> Information shown:
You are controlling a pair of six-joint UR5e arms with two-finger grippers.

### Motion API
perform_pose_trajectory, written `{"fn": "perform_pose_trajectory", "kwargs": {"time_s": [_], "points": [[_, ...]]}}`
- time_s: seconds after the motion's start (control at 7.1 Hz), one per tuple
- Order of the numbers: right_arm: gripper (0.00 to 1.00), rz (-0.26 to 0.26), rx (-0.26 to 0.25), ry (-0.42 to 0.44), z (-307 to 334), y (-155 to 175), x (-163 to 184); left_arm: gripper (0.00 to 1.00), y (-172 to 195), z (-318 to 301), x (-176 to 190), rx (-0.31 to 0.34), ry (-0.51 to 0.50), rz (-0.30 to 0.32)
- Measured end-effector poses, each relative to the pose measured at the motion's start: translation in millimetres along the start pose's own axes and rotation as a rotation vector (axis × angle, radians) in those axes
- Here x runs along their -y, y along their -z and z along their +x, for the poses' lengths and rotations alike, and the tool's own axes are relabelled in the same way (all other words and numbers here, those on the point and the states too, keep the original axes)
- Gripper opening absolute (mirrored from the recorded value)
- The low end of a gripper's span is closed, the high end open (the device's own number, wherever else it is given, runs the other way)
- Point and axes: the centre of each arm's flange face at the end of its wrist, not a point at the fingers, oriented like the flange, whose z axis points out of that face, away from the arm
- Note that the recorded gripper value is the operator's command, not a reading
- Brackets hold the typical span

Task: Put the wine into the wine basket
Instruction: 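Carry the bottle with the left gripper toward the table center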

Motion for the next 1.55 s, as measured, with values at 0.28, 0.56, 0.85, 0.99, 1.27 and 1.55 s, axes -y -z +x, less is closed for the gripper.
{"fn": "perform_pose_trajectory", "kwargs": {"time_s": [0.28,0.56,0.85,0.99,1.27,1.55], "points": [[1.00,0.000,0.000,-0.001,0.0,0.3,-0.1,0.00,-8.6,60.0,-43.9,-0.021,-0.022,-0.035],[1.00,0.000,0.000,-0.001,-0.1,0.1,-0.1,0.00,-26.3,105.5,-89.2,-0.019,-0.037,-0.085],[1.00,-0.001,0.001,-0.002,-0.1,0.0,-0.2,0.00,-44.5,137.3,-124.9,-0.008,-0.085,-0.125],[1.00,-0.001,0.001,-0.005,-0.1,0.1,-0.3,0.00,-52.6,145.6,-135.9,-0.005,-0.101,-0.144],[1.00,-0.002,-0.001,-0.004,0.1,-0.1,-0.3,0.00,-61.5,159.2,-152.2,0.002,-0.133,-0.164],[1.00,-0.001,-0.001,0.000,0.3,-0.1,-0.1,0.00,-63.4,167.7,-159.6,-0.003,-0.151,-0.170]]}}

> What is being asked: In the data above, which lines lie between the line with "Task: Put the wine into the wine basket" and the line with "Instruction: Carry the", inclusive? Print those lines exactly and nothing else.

> Exercise answer:
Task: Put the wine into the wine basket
Instruction: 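Carry the bottle with the left gripper toward the table center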

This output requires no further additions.